Weiner B
J Cardiovasc Nurs. 1991 Jul;5(4):39-48. doi: 10.1097/00005082-199107000-00005.
Antidysrhythmic medications, when administered in the clinical setting, demonstrate a variety of effects on cardiac electrophysiology, inotropy, and peripheral vascular smooth muscle. The resultant hemodynamic effects may be of profound importance to the clinical well-being of the patient being treated for dysrhythmias. The following review will discuss the hemodynamic effects of the Class I agent moricizine; Class IA agents: quinidine, procainamide hydrochloride, and tocainide hydrochloride; Class IC agents: flecainide acetate, encainide hydrochloride, and propafenone; Class II agents: propranolol hydrochloride, esmolol hydrochloride, and acebutolol; Class III agents: bretylium tosylate and amiodarone hydrochloride; as well as the Class IV agent verapamil. Adenosine, an unclassified antidysrhythmic indicated in the treatment of supraventricular tachycardia will also be discussed. Specific attention will be directed toward the use of these agents in patients with left ventricular dysfunction or history of congestive heart failure.
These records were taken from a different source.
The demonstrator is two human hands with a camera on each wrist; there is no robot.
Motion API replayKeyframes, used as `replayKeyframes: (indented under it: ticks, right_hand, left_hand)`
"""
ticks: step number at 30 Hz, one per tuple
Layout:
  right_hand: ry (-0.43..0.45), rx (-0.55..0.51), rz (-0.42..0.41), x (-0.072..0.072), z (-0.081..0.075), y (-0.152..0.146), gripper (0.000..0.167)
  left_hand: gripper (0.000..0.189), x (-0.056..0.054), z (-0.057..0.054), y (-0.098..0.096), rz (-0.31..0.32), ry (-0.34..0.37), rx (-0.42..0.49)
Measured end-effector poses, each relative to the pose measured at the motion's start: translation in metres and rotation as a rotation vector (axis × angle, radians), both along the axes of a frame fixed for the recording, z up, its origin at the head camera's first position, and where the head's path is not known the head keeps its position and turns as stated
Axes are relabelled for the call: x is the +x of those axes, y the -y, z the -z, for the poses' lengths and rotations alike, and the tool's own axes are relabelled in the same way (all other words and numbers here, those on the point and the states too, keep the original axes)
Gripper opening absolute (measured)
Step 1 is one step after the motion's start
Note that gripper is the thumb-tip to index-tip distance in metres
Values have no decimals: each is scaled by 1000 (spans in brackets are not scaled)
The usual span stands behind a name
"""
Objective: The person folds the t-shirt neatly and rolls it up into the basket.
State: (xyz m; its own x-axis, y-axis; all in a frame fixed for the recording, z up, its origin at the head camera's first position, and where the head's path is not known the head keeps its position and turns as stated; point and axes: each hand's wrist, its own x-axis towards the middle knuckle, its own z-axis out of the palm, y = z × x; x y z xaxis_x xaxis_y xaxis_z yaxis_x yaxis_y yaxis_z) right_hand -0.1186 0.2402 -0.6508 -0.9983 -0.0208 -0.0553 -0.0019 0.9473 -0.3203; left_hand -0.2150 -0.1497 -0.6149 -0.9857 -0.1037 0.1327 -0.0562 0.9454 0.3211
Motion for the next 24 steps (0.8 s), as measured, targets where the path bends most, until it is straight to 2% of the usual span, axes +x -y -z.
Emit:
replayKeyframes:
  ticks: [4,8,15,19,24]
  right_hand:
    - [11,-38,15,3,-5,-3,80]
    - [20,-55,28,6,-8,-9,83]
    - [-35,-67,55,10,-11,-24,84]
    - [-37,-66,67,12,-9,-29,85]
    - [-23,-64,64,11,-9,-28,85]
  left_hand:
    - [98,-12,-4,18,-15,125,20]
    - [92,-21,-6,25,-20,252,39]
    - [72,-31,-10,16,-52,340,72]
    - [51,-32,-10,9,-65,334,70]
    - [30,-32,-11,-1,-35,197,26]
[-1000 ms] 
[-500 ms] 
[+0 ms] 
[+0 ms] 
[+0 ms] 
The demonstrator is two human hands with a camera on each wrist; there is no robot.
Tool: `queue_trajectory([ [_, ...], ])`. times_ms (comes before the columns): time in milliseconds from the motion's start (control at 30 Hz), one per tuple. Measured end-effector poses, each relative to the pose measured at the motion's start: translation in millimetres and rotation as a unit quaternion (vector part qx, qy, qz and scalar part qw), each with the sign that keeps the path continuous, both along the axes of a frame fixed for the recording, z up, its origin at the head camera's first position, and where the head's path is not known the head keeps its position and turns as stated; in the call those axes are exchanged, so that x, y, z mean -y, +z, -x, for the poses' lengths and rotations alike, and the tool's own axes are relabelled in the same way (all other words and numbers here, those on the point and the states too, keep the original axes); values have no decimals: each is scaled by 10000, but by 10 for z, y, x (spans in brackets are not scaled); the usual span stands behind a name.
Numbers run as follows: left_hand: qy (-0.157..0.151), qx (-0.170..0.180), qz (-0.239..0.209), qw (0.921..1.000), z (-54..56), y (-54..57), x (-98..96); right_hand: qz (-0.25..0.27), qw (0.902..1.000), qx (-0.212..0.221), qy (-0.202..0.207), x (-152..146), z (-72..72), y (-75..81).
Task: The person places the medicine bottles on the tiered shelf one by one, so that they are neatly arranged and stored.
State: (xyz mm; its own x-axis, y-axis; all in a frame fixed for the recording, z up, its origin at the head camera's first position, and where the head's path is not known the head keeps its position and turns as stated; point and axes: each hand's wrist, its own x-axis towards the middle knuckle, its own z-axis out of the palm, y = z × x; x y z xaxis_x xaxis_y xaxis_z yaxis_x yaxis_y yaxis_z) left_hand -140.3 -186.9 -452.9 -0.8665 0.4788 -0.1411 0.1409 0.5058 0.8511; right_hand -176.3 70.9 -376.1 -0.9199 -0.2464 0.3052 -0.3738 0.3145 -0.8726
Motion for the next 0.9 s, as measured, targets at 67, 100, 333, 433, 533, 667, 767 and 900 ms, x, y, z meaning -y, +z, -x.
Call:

抗心律失常药物在临床应用时,会对心脏电生理、心肌收缩力和外周血管平滑肌产生多种影响。由此产生的血流动力学效应对于正在接受心律失常治疗的患者的临床健康可能具有深远意义。以下综述将讨论Ⅰ类药物莫雷西嗪、ⅠA类药物奎尼丁、盐酸普鲁卡因胺和盐酸妥卡尼、ⅠC类药物醋酸氟卡尼、盐酸恩卡尼和普罗帕酮、Ⅱ类药物盐酸普萘洛尔、盐酸艾司洛尔和醋丁洛尔、Ⅲ类药物溴苄铵和盐酸胺碘酮以及Ⅳ类药物维拉帕米的血流动力学效应。还将讨论用于治疗室上性心动过速的未分类抗心律失常药物腺苷。将特别关注这些药物在左心室功能不全或有充血性心力衰竭病史患者中的应用。